Main KPIs, which shall be considered here are as follows:
- Physical properties and chemical compositions for different process streams – using pressure, temperature, flow, level and other measurements by field instrumentation. These predictions shall be validated against process analyzers and laboratory results, including correction by Freetune
- Early leak detection – using pressure, flow, acoustic, seismic, electromagnetic, mechanical, chemical, thermal and other pipeline measurements. The system analyses the calculated pipeline state, searches for anomalies that suggest a leak and determines their location
- Emission sources localization – real-time operational implementation of dynamic model and monitoring system for detailed post-event analysis that allows to pinpoints the source of a chemical release using meteorological data and concentration measurements from the analyzers/sensors
- Advanced corrosion analytics – using deep learning technology powered by process analyzers and high temperature hydrogen attack, partial pressure and length of exposure limits methodologies
- Improving process units yield and safety – leverage existing OT data infrastructure to enable the use of machine learning and deep learning technologies.

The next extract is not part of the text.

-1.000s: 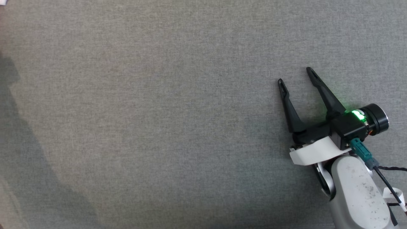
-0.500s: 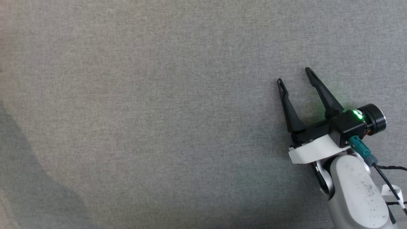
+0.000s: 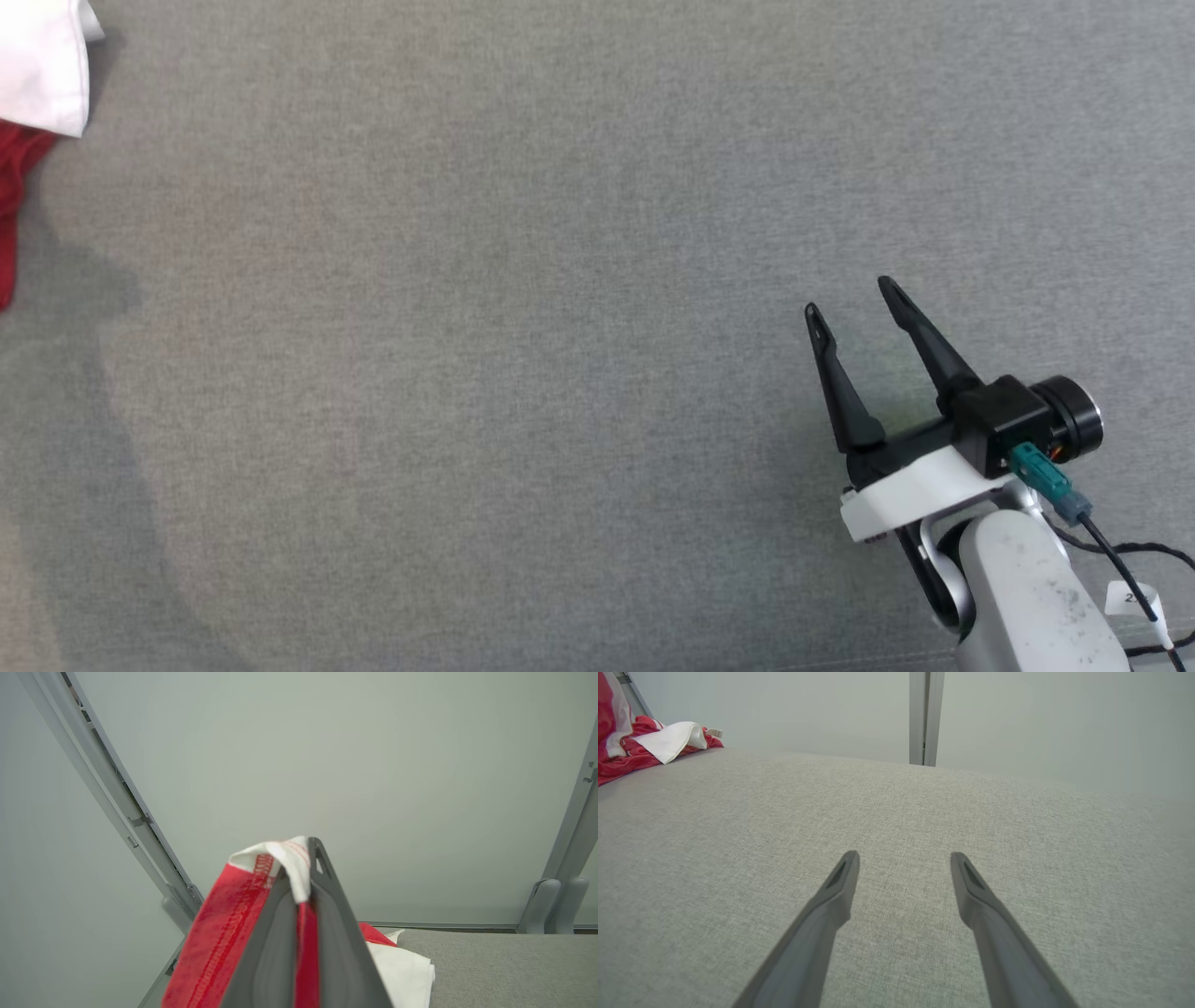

ANACON-AI connectivity to industrial data bases is provided using the standard ODBC, OPC and Modbus TCP/IP communication platforms. Process data is extracted from existing PI real-time data management system, which is normally secured by unidirectional information flow and can be easily reached by external devices. Additional connectivity to LIMS, IMS and other data bases enables to get data which isn’t readily available in PI.
Using the information from the process, ANACON-AI performs data acquisition, monitoring, verification, validation, statistical evaluation, correction and reporting of measurements results. Prediction of main process KPIs, such as physical properties and chemical compositions for different process streams is provided by multivariable data analysis algorithms. Deep learning and big data analytics functionality is provided by neural network learning tools and can be as option installed offline, in order to eliminate a need in continuous cloud computing.
By combining process knowledge, remote analysis technologies and big data analytics power, ANACON-AI solution driving unprecedented levels of efficiency, productivity, and performance.